» WORK TO BE COMPLETED
Your task is to output the data exactly as it stands.

» DATA BLOCK
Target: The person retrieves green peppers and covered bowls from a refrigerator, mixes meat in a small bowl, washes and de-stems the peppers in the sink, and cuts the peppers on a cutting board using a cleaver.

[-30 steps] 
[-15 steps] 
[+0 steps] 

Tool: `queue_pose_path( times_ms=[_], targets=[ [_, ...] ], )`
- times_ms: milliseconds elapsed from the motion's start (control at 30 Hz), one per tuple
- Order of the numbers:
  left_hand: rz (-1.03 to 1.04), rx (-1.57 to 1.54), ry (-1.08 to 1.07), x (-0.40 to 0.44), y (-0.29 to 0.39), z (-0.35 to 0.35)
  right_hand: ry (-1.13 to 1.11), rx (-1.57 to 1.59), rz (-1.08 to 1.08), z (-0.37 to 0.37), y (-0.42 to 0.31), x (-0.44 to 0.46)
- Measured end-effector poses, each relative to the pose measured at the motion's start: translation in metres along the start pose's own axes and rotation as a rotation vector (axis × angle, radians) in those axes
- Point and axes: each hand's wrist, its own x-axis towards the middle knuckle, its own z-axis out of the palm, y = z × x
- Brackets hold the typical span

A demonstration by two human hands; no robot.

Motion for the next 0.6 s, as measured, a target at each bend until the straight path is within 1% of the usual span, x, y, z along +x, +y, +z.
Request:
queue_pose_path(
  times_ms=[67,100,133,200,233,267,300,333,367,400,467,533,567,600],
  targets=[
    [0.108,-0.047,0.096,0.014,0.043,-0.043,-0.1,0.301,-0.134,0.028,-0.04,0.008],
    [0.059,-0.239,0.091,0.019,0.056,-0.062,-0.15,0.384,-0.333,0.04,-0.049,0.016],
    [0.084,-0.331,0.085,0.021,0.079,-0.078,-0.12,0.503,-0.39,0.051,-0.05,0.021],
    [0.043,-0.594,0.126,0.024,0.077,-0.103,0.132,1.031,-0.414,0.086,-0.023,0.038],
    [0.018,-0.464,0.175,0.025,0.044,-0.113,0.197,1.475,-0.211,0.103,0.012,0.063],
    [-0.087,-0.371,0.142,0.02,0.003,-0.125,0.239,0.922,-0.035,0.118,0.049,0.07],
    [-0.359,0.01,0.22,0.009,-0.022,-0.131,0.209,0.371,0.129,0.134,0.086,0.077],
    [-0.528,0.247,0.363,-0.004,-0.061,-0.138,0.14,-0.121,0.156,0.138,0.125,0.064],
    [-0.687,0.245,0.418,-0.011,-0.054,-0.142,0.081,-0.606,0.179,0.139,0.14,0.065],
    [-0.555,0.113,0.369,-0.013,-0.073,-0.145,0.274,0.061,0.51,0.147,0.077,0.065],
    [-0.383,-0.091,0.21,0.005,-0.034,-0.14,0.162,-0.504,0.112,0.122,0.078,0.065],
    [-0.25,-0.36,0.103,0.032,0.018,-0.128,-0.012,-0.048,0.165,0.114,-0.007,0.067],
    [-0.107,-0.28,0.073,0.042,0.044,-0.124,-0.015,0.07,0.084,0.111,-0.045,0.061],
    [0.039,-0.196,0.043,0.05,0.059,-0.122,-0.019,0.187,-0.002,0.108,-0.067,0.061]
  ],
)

» RESPONSE
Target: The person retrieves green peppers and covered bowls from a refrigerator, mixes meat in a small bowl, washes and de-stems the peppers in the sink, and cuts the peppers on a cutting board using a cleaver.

[-30 steps] 
[-15 steps] 
[+0 steps] 

Tool: `queue_pose_path( times_ms=[_], targets=[ [_, ...] ], )`
- times_ms: milliseconds elapsed from the motion's start (control at 30 Hz), one per tuple
- Order of the numbers:
  left_hand: rz (-1.03 to 1.04), rx (-1.57 to 1.54), ry (-1.08 to 1.07), x (-0.40 to 0.44), y (-0.29 to 0.39), z (-0.35 to 0.35)
  right_hand: ry (-1.13 to 1.11), rx (-1.57 to 1.59), rz (-1.08 to 1.08), z (-0.37 to 0.37), y (-0.42 to 0.31), x (-0.44 to 0.46)
- Measured end-effector poses, each relative to the pose measured at the motion's start: translation in metres along the start pose's own axes and rotation as a rotation vector (axis × angle, radians) in those axes
- Point and axes: each hand's wrist, its own x-axis towards the middle knuckle, its own z-axis out of the palm, y = z × x
- Brackets hold the typical span

A demonstration by two human hands; no robot.

Motion for the next 0.6 s, as measured, a target at each bend until the straight path is within 1% of the usual span, x, y, z along +x, +y, +z.
Request:
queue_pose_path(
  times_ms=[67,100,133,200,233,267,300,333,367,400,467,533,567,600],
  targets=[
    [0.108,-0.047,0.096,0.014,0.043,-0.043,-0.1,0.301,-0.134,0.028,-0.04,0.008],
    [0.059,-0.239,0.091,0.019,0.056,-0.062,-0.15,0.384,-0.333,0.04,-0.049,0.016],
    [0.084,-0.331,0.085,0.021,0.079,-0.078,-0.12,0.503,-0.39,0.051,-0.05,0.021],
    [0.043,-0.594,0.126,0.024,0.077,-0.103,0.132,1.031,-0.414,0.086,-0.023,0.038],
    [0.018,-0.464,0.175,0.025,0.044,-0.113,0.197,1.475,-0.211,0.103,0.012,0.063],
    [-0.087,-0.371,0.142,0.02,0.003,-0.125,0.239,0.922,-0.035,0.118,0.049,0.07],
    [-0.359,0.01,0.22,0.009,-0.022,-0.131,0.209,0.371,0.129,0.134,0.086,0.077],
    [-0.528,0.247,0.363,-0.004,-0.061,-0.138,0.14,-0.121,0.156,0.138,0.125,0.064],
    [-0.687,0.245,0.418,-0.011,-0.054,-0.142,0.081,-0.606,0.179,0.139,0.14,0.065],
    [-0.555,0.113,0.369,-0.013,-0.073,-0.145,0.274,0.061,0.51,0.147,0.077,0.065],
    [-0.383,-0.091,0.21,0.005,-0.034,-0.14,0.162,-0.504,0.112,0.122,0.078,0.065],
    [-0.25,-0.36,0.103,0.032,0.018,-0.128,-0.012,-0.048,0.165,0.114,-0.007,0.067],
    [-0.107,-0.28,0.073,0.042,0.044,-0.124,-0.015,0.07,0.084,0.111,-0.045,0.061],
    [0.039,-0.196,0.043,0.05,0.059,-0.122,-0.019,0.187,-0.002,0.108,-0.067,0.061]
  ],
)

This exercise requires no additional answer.